Clinical Study | Open Access

Volume 2020 | Article ID 4626781 | https://doi.org/10.1155/2020/4626781

Cancer Detection Rates of Systematic and Targeted Prostate Biopsies after Biparametric MRI

Maudy C. W. Gayet,^1,2Anouk A. M. A. van der Aa,^1,2Harrie P. Beerlage,^2,3Bart Ph Schrier,¹Maaike Gielens,⁴Roel Heesakkers,⁴Gerrit J. Jager,⁴Peter F. A. Mulders,⁵and Hessel Wijkstra^2,3

Academic Editor: Katsuto Shinohara

Received28 Nov 2019

Revised29 Jan 2020

Accepted06 Mar 2020

Published03 Apr 2020

Abstract

Objective. To compare prostate cancer detection rates (CDRs) and pathology results with targeted prostate biopsy (TB) and systematic prostate biopsy (SB) in biopsy-naive men. Methods. An in-patient control study of 82 men undergoing SB and subsequent TB in case of positive prostate MRI between 2015 and 2017 in the Jeroen Bosch Hospital, the Netherlands. Results. Prostate cancer (PCa) was detected in 54.9% with 70.7% agreement between TB and SB. Significant PCa (Gleason score ≥7) was detected in 24.4%. The CDR with TB and SB was 35.4% and 48.8%, respectively (). The CDR of significant prostate cancer with TB and SB was both 20.7%. Clinically significant pathology upgrading occurred in 7.3% by adding TB to SB and 22.0% by adding SB to TB. Conclusions. There is no statistically significant difference between CDRs of SB and TB. Both SB and TB miss significant PCas. Moreover, pathology upgrading occurred more often by adding SB to TB than vice versa. This indicates that the omission of SB in this study population might not be justified.

1. Introduction

Because of the well-known limitations of systematic prostate biopsies (SB), there is an increasing focus on different imaging techniques in the diagnosis of prostate cancer (PCa) for the last decades [1, 2]. Merging anatomic and functional information using multiparametric magnetic resonance imaging (mpMRI), consisting of T2-weighted imaging, diffusion weighted imaging (DWI), and dynamic contrast enhanced (DCE) imaging, resulted in improved accuracy for detection of PCa compared to T2 images alone [3–5]. Standardized mpMRI interpretation and reporting was proposed by the developers of PI-RADS and is used internationally. Recently, the PI-RADS v2 was published [6]. Approaches of taking magnetic resonance- (MR-) guided biopsies of the prostate include direct “in-bore” MR-guided biopsies, cognitive fusion, and MR/ultrasound (MR/US) software-based image fusion techniques. In “in-bore” MR-guided techniques, biopsies are taken during real-time MRI. Concerning the two other techniques, magnetic resonance imaging (MRI) is performed before biopsy, and biopsies are taken using cognitive or software-based MR/ultrasound (US) image fusion techniques.

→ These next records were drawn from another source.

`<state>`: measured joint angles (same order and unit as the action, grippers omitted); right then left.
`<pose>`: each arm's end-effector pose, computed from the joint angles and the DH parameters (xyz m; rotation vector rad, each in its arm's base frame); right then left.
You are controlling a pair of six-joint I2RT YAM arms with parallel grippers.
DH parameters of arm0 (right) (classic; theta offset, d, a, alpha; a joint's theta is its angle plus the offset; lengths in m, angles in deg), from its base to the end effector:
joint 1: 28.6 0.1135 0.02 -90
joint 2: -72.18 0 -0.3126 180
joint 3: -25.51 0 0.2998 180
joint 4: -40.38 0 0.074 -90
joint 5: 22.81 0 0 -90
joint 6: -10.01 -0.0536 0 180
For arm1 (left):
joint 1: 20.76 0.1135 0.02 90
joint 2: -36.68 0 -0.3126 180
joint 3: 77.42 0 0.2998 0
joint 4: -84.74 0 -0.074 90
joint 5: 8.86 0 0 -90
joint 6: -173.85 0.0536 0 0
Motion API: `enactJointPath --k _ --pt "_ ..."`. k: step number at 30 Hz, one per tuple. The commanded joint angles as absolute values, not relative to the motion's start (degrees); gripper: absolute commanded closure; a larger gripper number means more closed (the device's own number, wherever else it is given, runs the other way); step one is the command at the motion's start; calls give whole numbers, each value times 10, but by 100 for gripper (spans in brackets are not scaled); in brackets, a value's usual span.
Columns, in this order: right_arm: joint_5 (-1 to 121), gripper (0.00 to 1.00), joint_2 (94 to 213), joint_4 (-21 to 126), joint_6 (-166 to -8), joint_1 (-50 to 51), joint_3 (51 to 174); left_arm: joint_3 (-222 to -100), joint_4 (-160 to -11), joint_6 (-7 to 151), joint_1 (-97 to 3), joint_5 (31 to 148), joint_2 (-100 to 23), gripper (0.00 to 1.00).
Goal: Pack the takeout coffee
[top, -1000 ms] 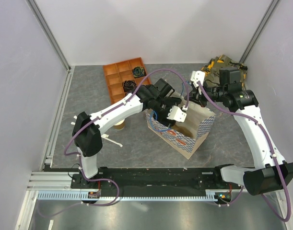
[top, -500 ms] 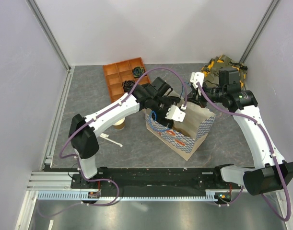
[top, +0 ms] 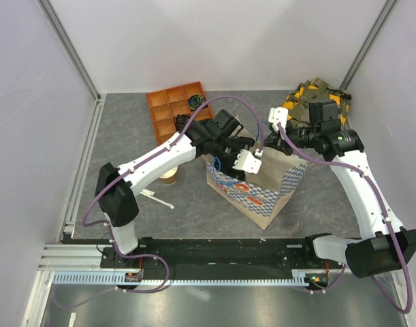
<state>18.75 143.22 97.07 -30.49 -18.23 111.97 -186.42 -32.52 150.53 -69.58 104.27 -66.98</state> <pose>0.2778 0.0916 0.4166 -1.3694 1.5506 0.5518 0.2862 -0.3591 0.3413 2.1890 1.2047 -0.3910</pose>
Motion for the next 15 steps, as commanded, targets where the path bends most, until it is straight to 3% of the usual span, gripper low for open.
enactJointPath --k 1,15 --pt "156 100 1426 973 -275 -183 1118 -1866 -311 1542 -690 1073 -637 0" --pt "154 100 1420 967 -257 -183 1133 -1858 -327 1552 -688 1073 -623 0"
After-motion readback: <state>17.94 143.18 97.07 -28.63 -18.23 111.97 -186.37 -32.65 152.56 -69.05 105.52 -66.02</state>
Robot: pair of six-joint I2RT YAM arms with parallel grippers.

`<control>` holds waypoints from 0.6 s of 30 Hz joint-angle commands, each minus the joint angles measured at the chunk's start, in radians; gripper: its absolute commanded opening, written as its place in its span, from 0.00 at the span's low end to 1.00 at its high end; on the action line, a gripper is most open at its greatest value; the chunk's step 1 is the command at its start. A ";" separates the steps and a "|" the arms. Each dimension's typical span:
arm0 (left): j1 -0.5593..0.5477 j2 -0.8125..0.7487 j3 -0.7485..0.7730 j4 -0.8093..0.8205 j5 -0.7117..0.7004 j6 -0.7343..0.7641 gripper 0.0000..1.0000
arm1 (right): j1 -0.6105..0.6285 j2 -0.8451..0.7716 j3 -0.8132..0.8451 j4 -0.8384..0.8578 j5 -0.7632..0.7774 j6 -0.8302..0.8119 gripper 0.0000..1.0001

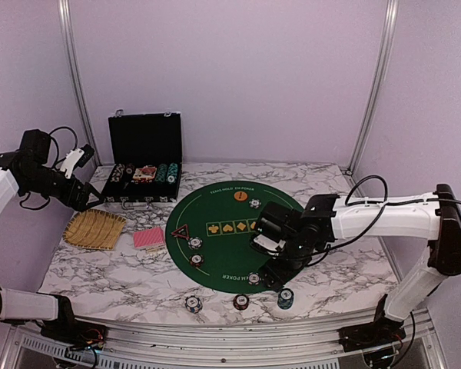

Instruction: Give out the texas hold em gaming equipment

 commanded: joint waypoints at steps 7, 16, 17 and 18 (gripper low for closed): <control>-0.004 -0.006 0.023 -0.023 0.025 0.003 0.99 | 0.070 -0.018 -0.063 -0.061 -0.028 0.068 0.82; -0.003 -0.006 0.027 -0.023 0.023 0.005 0.99 | 0.069 0.003 -0.088 -0.031 -0.028 0.057 0.73; -0.003 -0.006 0.027 -0.023 0.023 0.005 0.99 | 0.070 0.005 -0.088 -0.028 -0.028 0.055 0.72; -0.003 -0.006 0.027 -0.023 0.022 0.005 0.99 | 0.070 0.008 -0.089 -0.026 -0.028 0.052 0.71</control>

To date, there is an ongoing debate whether adding DCE to T2-weighted imaging and DWI is of additional value. DCE seems to be of limited value, and biparametric MRI (bpMRI) is considered to be a faster and cheaper alternative to mpMRI [7, 8]. Cancer detection rates (CDRs) of MR TB and SB were compared in a systematic review and meta-analysis by Schoots et al. [9]. Men, either biopsy-naive or after prior negative biopsy, with a clinical suspicion of PCa and a subsequent positive mpMRI were included in the analysis. Comparing MR TB with SB resulted in equal CDRs.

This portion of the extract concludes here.